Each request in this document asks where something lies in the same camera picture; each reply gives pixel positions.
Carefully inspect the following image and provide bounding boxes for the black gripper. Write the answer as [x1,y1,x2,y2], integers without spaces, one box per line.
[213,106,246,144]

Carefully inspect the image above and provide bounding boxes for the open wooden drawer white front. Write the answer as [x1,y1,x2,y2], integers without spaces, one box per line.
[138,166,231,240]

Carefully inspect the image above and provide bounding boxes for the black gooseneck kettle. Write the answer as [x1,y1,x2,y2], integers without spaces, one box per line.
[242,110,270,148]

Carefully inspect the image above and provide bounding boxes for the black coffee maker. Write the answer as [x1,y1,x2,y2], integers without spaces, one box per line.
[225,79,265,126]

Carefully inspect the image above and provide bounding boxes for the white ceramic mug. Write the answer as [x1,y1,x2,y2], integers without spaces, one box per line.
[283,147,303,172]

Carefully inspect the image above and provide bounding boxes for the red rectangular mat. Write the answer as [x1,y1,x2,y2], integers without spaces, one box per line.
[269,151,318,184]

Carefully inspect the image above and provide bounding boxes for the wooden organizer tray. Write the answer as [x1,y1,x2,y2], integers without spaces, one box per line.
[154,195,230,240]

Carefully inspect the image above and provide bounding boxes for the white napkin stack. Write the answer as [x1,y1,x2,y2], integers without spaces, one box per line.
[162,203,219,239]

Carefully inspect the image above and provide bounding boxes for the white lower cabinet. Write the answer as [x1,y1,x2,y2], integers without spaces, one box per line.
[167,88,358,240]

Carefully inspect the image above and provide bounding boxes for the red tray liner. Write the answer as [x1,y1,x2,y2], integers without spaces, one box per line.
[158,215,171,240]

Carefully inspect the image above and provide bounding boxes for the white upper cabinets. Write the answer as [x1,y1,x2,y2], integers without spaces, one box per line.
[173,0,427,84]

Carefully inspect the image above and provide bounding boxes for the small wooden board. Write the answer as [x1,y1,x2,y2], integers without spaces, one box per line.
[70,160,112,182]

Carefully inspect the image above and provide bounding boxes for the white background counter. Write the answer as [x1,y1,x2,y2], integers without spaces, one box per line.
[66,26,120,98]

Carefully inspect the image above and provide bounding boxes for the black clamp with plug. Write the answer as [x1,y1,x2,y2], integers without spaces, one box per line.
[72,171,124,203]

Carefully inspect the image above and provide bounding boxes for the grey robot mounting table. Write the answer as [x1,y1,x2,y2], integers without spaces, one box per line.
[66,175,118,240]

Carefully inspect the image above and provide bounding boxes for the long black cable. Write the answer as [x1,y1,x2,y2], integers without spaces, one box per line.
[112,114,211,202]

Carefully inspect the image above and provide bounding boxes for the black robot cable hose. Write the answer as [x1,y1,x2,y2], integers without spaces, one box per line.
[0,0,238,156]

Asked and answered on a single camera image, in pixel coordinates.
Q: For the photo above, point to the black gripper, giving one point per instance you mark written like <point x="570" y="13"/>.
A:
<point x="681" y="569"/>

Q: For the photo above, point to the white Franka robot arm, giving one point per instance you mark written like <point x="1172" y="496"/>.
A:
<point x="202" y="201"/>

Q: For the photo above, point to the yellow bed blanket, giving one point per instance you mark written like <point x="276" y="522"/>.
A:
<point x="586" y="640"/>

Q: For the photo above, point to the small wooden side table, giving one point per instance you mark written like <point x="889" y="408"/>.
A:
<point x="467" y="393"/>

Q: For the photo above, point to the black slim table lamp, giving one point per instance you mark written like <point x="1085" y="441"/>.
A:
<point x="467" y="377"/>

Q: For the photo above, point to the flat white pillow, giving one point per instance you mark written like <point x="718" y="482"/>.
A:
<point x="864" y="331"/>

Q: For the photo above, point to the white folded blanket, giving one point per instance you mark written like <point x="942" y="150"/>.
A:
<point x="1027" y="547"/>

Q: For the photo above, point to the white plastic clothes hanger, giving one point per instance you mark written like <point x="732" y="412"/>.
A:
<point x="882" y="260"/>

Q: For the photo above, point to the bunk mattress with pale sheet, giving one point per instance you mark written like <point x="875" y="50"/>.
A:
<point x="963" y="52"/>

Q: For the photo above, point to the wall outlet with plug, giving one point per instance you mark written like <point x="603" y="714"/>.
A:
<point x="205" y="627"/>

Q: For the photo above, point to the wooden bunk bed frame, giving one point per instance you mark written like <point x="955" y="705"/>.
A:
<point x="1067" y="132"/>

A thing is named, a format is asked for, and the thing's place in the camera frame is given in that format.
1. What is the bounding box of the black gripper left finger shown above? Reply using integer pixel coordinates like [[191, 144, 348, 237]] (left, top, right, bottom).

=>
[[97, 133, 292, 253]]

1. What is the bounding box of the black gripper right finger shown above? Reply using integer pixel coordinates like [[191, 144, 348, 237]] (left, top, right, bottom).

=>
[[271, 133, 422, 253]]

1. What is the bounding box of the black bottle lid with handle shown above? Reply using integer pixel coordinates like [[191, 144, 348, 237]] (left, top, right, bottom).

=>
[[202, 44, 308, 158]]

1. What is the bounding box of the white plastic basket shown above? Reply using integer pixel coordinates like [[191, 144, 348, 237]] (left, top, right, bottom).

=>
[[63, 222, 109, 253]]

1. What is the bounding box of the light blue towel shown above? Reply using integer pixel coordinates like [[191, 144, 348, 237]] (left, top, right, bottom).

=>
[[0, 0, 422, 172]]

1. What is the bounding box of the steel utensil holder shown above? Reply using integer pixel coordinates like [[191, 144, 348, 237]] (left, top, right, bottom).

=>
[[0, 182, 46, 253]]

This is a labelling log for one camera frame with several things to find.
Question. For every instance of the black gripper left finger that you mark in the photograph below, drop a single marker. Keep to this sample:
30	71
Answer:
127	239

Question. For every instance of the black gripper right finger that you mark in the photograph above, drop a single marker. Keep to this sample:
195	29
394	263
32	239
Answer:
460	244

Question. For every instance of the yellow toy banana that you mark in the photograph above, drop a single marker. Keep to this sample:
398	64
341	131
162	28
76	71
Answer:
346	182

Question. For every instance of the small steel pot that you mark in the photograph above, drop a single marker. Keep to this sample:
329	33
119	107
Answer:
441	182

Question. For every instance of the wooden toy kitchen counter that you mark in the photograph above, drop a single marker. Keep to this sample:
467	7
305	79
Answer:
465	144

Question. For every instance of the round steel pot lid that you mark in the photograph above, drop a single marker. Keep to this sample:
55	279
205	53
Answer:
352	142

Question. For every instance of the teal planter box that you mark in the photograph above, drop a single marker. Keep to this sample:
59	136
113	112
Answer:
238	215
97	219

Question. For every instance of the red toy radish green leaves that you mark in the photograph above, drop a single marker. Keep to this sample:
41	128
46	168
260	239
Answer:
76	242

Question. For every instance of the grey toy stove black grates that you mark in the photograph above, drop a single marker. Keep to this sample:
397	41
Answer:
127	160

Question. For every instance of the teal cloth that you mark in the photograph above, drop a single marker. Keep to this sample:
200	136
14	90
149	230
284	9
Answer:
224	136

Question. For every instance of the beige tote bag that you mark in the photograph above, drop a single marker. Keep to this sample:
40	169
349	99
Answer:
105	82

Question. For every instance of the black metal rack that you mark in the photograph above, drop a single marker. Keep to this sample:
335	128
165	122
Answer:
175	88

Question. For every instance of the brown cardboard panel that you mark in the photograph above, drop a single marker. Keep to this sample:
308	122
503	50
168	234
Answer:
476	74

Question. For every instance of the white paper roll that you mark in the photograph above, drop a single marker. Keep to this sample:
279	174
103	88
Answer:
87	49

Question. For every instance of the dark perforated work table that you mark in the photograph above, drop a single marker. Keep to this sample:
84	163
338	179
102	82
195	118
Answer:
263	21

--------------------------------------------------

**To do**. Select and copy every line from the records that includes the word "blanket".

**Exercise response**.
Q: For the photo above, point to the yellow bed blanket, giving one point per instance you mark written like <point x="276" y="522"/>.
Q: For the photo above, point to the white folded blanket, giving one point per instance you mark written like <point x="942" y="150"/>.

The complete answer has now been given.